If, on the other hand, we conclude, as Meiklejohn did, that the right to free speech is primarily justified by its instrumental value — namely, by freeing the people to speak their minds, we prevent the intellectual stagnation that characterizes theocracies and other restrictive cultures — the reach of the Amendment becomes a question of balance. This kind of rule would forbid the government from taking a stand on individual issues (no true censorship), but permit regulation of objectively harmful speech, and encourage the generation of rules that, while incidentally restricting speech, channel the public discourse towards productive goals.
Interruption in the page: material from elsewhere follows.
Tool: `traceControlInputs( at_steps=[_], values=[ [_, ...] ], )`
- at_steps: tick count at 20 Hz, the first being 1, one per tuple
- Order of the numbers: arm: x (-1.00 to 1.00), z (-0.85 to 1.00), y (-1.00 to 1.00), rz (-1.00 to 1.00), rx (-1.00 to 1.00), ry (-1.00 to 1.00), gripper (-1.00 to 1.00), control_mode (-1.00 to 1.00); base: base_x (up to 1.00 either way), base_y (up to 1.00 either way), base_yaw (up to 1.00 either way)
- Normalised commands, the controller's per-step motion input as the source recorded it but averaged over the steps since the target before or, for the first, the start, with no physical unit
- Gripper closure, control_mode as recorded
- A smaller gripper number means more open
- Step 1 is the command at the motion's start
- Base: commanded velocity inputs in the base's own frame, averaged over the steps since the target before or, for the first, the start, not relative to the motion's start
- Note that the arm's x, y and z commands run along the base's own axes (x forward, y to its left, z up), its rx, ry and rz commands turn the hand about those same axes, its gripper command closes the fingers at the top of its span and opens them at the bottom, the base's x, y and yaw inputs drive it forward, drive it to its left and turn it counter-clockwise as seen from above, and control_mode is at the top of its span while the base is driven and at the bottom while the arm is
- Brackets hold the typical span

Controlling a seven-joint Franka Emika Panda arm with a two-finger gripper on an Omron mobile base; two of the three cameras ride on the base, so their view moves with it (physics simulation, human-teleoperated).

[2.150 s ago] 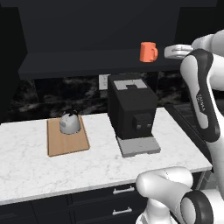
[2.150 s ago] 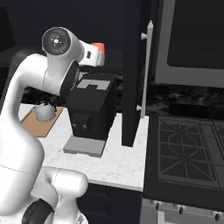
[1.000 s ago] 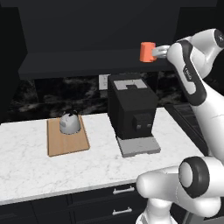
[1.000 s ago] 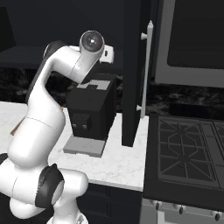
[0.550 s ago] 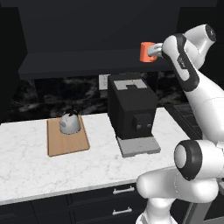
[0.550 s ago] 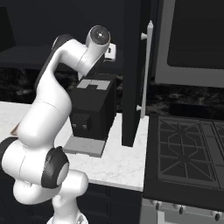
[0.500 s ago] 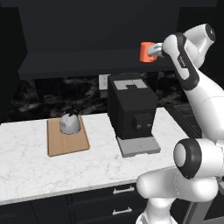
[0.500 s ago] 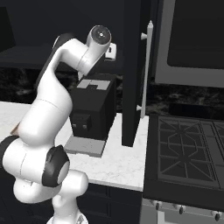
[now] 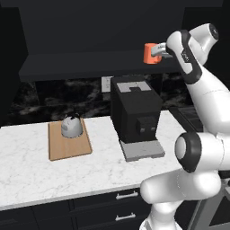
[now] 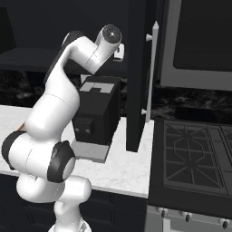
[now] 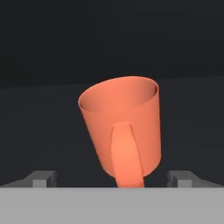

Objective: Pick the kettle from the counter and place it on the tray. Then pick the mug from the cabinet and place it on the tray. Then close the cabinet doors.

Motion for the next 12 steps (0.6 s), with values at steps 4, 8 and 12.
traceControlInputs(
  at_steps=[4, 8, 12],
  values=[
    [0.25, -0.11, -0.06, 0.0, -0.01, 0.0, -1.0, -1.0, 0.0, 0.0, 0.0],
    [0.13, -0.05, -0.04, 0.0, 0.0, 0.0, -1.0, -1.0, 0.0, 0.0, 0.0],
    [0.04, -0.03, -0.02, 0.0, 0.0, 0.0, -1.0, -1.0, 0.0, 0.0, 0.0]
  ],
)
The jurisprudence we have tends to approximate the former rule, at least in application. Consequentially we look very skeptically at any government participation in the “marketplace of ideas” — even when it would probably improve the quality of public discourse. For example, the confluence of Citizens United and the death of serious media ownership caps functionally obliterates whatever “intellectual antitrust” law we ever had. We no longer have any real safeguard against a single actor, or small set of actors, acquiring a monopoly on public thought.
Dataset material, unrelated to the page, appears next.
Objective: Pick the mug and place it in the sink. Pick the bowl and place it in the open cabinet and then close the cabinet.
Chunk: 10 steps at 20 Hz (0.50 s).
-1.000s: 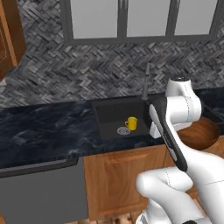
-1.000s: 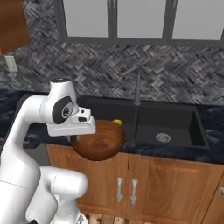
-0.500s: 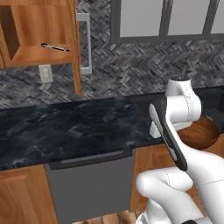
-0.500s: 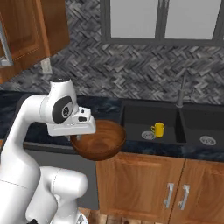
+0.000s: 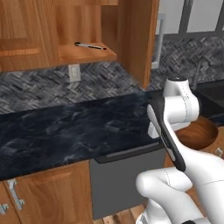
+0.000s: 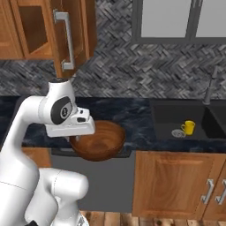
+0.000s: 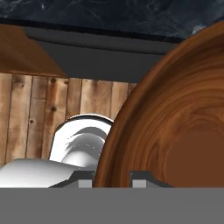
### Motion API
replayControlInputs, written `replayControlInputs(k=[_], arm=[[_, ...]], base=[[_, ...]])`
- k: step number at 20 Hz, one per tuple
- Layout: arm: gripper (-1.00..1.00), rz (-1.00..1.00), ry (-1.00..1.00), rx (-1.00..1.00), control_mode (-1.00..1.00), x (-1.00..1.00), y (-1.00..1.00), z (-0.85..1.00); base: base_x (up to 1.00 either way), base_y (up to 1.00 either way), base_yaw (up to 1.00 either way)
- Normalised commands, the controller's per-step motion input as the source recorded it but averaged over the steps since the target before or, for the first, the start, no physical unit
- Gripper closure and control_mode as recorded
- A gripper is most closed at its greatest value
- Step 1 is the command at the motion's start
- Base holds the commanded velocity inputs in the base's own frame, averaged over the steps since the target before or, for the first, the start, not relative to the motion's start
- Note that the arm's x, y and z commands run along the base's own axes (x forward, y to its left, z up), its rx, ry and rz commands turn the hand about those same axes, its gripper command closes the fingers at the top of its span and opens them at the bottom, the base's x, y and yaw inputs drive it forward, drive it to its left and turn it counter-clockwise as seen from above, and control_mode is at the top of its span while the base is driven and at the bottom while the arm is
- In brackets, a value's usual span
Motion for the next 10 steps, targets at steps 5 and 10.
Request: replayControlInputs(k=[5, 10], arm=[[1.00, 0.00, 0.00, 0.00, 1.00, 0.00, 0.00, 0.00], [1.00, 0.00, 0.00, 0.00, 1.00, 0.00, 0.00, 0.00]], base=[[0.00, 0.73, -0.42], [0.03, 0.87, -0.43]])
There’s not inconsiderable evidence that we’re worse off for that, too. Narrow presentation of major political issues follows as a direct consequence of the narrow media options. The Obama administration can be forgiven, then, for thinking of ways to salvage the admitted public value of independent newspapers, and investigative journalism as a concept, but — and on this, Hot Air comes close to being right on something (ugh) — that’s all for naught if a valuable medium has to take government money to maintain its existence. Those and similar suggestions in a recent FTC working paper on the subject (pdf) will have to go. But others are worth considering — tax breaks to news organizations, for one, where balanced with a serious second look at market consolidation rules, could encourage new, independent, and competitive news entities, to counter the monopolistic and anti-intellectual power of media monoliths. This will mean making peace with the somewhat counterintuitive notion that government regulation over the processes of content production can, when done properly, validate capitalist values like competition, thus energizing the national discourse while undermining and de-necessitating actual government control over the substance of the media. After all, no-one actually wants content regulation.
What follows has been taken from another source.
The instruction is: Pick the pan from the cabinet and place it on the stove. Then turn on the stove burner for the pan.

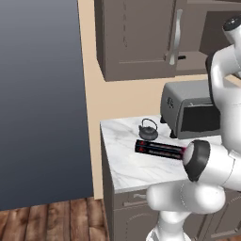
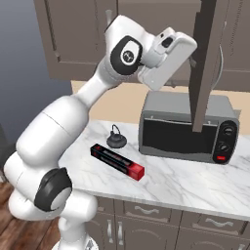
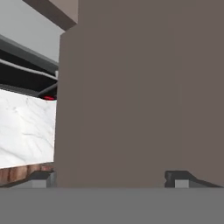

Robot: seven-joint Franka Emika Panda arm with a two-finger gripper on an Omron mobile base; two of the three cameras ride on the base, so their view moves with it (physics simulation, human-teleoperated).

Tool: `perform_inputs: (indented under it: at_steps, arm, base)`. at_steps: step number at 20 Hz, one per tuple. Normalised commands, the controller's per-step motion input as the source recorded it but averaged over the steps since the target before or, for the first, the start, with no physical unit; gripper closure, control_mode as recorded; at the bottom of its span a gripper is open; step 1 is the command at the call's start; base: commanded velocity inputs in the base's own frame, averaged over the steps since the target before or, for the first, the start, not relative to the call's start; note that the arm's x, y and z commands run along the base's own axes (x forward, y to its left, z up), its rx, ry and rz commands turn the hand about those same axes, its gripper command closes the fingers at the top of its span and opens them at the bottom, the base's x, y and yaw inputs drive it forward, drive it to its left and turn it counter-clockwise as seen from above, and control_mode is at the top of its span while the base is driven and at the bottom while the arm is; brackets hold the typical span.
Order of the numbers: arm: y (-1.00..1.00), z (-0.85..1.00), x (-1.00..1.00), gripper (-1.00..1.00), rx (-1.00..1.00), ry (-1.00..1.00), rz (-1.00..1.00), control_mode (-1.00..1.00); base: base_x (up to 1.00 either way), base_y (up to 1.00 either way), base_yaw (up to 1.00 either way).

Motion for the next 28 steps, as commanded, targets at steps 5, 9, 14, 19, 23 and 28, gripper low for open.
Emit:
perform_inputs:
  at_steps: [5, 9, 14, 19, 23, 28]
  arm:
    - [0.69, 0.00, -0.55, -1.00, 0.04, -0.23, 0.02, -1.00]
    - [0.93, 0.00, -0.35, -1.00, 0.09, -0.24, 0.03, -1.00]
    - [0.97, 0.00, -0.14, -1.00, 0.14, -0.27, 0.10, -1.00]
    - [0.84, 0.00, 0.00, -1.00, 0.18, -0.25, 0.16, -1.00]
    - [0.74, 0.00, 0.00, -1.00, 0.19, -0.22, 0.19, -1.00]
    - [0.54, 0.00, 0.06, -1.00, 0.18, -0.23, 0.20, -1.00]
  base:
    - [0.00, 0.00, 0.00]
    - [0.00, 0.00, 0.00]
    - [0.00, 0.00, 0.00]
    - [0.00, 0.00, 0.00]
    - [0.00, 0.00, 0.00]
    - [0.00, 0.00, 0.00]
For years we’ve convinced ourselves that a rigid formalism, opposing all government influence on the media, is the only way to prevent the main harm to be avoided by the First Amendment — the notion of enforceable orthodoxy, which simultaneously stagnates and restricts the intellectual culture that a democracy demands of its citizens. But if corporate monopolies can, de facto if not de iure, create the same harm by dominating content, it’s time to abandon that brightline and experiment. That may mean tolerating some mistakes along the way — so long as they’re made for the right reasons.